The calculated values for the decomposition reaction energy per mole of H2O for reactions in Eqs. (4)–(6) are listed in Table 2. The decomposition energy for the reaction in Eq. (5) was high for both M = Y and M = In, indicating that the reaction is unlikely to proceed. This suggests that the formation of Li2O does not occur as readily as that of LiCl or LiOH. In contrast, the decomposition energy for the reactions in Eq. (4) and Eq. (6) when M = Y and M = In, respectively, was below 1 eV/H2O, which is comparable to the decomposition reaction energy value for the reaction in Eq. (3). The reaction in Eq. (3) involves the formation of a solid solution phase, Li3MCl6 − x (OH)x, without a significant change of the host structure. In contrast, reactions in Eq. (4) and Eq. (6) involve structural changes requiring the diffusion of all ions, making them kinetically slower than that in Eq. (3). Therefore, the reaction in Eq. (3) is dominant at low temperatures, resulting in the observation of HCl formation only for M = Y, which has a lower decomposition energy (Table 1). In contrast, the decomposition reactions in Eq. (4) for M = Y and Eq. (6) for M = In are expected to proceed at higher temperature. Thus, the HCl release reactions observed above 200 °C in the TPD-MS profile (Fig. 2) are considered to correspond to the reactions in Eqs. (4) and (6).
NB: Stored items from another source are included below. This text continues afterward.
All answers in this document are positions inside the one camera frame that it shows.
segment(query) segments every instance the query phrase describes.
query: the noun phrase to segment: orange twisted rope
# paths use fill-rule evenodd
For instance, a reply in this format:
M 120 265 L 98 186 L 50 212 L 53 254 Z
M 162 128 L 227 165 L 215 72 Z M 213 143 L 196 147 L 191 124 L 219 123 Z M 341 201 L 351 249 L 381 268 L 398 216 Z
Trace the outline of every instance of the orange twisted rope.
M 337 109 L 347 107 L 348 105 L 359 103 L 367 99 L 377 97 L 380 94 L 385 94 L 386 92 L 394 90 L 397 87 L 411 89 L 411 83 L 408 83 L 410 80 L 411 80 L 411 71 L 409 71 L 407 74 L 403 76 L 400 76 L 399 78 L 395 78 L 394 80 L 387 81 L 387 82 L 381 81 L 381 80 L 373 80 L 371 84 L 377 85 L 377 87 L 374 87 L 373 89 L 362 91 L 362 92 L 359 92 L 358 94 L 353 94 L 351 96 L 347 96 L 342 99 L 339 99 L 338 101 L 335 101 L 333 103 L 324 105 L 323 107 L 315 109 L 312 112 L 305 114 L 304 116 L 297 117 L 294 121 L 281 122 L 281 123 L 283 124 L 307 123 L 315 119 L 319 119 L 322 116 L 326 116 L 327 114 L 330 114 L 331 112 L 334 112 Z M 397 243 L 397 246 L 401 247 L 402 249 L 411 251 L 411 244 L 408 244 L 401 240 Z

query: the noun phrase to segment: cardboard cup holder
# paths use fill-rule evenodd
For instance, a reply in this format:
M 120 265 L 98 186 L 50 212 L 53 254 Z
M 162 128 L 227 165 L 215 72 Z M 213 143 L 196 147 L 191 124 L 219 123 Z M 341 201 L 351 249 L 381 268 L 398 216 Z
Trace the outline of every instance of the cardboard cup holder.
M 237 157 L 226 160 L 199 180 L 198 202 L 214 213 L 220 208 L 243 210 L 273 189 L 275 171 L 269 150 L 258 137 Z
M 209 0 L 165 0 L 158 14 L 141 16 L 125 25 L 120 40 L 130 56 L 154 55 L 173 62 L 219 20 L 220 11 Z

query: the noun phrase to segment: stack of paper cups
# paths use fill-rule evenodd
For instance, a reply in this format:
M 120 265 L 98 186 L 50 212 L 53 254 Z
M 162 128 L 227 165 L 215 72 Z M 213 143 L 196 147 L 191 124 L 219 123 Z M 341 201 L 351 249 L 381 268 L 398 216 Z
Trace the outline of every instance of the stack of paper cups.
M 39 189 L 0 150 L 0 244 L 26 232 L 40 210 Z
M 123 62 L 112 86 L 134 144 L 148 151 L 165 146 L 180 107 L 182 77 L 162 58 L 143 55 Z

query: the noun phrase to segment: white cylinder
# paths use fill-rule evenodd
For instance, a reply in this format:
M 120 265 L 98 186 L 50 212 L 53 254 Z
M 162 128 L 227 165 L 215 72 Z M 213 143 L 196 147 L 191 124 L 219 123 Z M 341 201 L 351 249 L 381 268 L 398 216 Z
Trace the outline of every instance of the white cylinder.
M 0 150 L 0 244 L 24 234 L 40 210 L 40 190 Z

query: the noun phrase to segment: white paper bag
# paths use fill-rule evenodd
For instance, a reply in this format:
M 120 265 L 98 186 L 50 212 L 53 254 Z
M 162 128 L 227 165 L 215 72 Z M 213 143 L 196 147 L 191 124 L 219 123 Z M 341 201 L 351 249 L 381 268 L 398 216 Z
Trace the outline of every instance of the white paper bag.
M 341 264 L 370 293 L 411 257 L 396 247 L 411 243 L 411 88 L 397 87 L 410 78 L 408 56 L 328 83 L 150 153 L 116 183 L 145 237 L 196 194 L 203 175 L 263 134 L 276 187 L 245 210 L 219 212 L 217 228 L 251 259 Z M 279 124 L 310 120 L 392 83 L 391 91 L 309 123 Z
Table 2 Decomposition reaction energy with H2O (ΔEdecomp) values calculated for Eqs. (4)–(6). The values in brackets represent energies after zero-point energy correction

Conclusions

To promote the widespread use of all-solid-state batteries, it is important to design safe processes and properties, such as ion conductivity and formability. In this study, we focused on gas evolution resulting from chemical reactions between halide SEs and H2O in the atmosphere. Li3InCl6 and Li3YCl6 exhibited different interactions with H2O molecules and reaction mechanisms for HCl gas formation. Li3InCl6 was relatively resistant to HCl gas evolution because a small amount of H2O was physically adsorbed on the surface and the defect formation energy for Eq. (3) was higher. In contrast, Li3YCl6 underwent defect formation at lower temperatures because H2O was adsorbed within the bulk and the defect formation energy was lower. At high temperatures or in atmospheres containing more H2O, decomposition r proceeded for both Li3InCl6 and Li3YCl6. Though the knowledge on water tolerance for chloride electrolytes is limited to Li3InCl6 and Li3YCl6 in this study, the present study unveiled the reaction mechanism between chloride electrolytes and water. It is thought that penetration of water into the bulk of particles, leading to replacement of Cl by OH, is crucial for HCl gas release at low temperature. This phenomenon can be accelerated or suppressed, depending on the amount of H2O in the atmosphere, the metal ion or crystal structure in the Li3MCl6 composition.